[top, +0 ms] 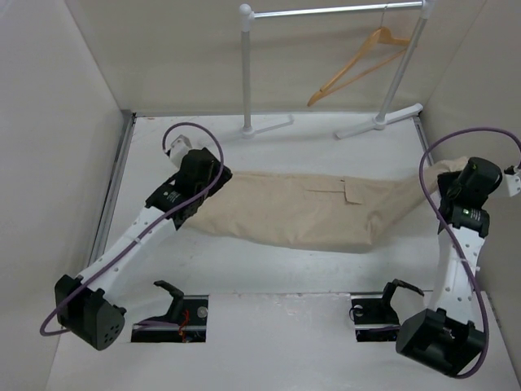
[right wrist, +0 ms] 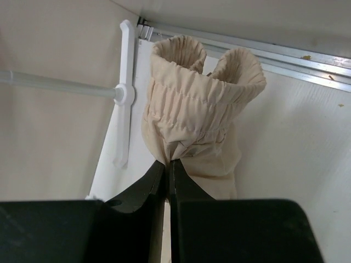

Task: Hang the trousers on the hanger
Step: Fold the trousers at the center of the board.

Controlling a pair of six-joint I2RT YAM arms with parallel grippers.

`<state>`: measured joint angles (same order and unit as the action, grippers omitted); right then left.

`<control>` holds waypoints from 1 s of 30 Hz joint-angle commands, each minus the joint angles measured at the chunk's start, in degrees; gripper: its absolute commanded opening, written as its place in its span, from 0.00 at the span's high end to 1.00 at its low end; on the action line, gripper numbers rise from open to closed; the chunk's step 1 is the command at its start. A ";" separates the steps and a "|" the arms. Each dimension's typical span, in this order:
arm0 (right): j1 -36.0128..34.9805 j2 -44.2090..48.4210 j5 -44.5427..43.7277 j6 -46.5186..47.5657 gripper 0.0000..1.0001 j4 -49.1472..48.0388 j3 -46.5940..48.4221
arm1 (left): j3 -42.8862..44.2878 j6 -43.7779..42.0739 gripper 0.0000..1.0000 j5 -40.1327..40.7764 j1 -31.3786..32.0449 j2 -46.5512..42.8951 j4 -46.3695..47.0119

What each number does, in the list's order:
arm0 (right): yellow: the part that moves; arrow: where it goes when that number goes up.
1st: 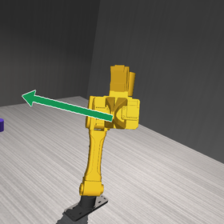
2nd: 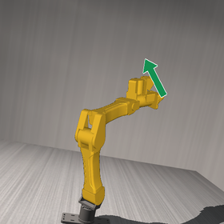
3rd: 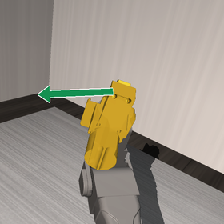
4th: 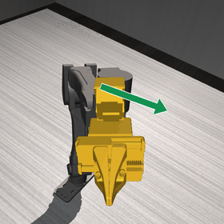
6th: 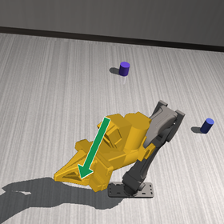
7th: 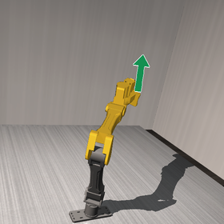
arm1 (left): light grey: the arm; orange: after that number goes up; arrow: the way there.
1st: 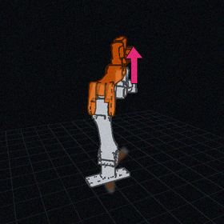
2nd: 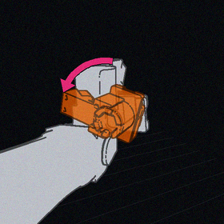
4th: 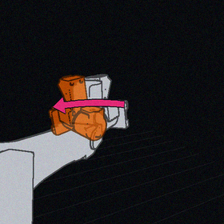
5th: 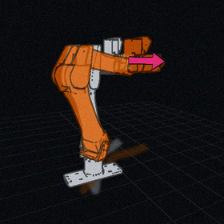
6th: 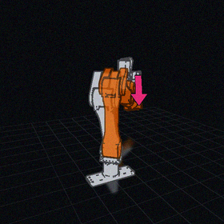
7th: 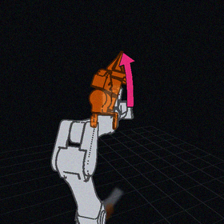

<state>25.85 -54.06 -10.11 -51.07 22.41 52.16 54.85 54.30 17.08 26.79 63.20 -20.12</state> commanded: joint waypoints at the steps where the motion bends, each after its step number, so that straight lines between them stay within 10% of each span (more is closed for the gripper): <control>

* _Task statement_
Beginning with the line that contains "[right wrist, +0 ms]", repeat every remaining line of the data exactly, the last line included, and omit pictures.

* _Answer below_
[right wrist, +0 ms] 

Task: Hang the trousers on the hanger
Step: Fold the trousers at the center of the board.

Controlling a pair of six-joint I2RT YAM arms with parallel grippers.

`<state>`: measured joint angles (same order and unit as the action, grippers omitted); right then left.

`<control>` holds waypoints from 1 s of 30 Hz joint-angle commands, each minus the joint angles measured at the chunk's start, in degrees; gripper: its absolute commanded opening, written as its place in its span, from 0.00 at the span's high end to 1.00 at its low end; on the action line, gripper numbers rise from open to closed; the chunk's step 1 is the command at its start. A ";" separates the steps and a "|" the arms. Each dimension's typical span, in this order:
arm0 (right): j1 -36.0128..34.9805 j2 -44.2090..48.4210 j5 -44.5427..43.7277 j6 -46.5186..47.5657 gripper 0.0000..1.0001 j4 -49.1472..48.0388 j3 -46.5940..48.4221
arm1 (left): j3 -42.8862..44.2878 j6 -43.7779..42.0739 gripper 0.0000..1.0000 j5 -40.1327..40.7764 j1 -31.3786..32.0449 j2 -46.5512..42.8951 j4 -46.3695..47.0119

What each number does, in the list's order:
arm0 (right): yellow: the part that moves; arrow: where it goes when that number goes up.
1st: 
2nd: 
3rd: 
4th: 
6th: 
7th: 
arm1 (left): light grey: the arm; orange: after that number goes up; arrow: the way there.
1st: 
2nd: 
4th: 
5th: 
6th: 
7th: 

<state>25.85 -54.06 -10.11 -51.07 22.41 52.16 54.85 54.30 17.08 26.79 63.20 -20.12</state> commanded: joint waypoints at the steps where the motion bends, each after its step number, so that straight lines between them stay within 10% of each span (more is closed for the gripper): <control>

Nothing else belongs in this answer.